Automotive electronic control systems generally follow the workflow of perceptual control execution. The sensor is used as a sensing unit to obtain the working status of the system, the control unit processes the sensor signals and calculates and outputs control instructions, and finally the execution unit completes the corresponding actions.
Take the electric power steering system (EPS) as an example. During the operation of the vehicle, the steering wheel torque angle sensor monitors the steering wheel angle and torque information, and the wheel speed sensor monitors the wheel speed. The logic processes the signal in real time, calculates an ideal boost torque, and finally controls the motor through the MOSFET to achieve the boost effect.
In the four major systems of automobile power, chassis, body, and electrical, most of the electronic controls have similar working principles. From perception, control to execution, semiconductor devices are everywhere, including sensors in the perception system, and micro-control in the control link. Controllers (MCU), communication chips (CAN/LIN, etc.), analog-to-digital converters (A/D), power devices (MOSFETs, IGBTs, and DCDCs) in the execution link, etc. Among them, the sensor is the opportunity of the car.
Automotive sensors can be divided into two categories: vehicle perception and environment perception. Sensors in power, chassis, body, and electronic and electrical systems belong to the category of vehicle perception. ADAS and the in-vehicle cameras, millimeter wave radar, and lidar introduced in the unmanned driving system belong to the category of environmental perception.

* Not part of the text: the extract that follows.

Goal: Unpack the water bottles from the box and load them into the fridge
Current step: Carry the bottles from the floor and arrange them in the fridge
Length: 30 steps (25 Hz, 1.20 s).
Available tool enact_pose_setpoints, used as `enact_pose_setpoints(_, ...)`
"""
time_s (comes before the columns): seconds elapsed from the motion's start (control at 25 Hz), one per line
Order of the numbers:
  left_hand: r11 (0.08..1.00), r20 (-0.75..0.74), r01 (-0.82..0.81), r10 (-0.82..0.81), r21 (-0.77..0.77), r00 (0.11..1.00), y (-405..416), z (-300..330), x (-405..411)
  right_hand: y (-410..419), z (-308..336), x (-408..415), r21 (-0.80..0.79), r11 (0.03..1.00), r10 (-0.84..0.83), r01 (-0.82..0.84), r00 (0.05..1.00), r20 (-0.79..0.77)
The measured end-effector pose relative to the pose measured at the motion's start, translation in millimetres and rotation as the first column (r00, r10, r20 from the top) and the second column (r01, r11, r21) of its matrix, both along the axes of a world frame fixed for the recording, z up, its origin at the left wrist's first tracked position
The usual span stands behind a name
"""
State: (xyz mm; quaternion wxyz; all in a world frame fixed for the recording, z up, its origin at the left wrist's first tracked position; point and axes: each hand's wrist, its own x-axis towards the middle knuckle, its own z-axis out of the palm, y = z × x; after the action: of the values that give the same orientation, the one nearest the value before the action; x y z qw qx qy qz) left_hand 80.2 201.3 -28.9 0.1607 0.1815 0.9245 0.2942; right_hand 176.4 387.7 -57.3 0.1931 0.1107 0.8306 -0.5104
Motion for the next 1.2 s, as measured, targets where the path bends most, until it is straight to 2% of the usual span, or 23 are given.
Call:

According to the working principle, sensors can be divided into four categories: MEMS, magnetism, chemistry, and temperature. We have calculated that there are more than 50 MEMS sensors in traditional gasoline vehicles and more than 30 magnetic sensors, accounting for about 90% of the total.
The competitive landscape of each type of sensor is generally highly concentrated, and mainstream companies are generally around five. For example, MEMS pressure sensor suppliers are mainly VMANX, Bosch, Sensata, Infineon, NXP, Denso, and magnetic sensor suppliers are mainly NXP, Infineon, Allegro, TDK-Micronas, Melexis, gas sensor suppliers are mainly Bosch and NTK.
Among the sensor companies, there are already giants such as Bosch, Infineon, and NXP, with complete product lines and a complete industrial chain. They have strong capabilities from chip design and production to sensor product research and development and supporting; there are also Allegro, Melexis, ST, NTK and others focus on certain areas or links in the industrial chain, with relatively moderate scale and strong market competitiveness.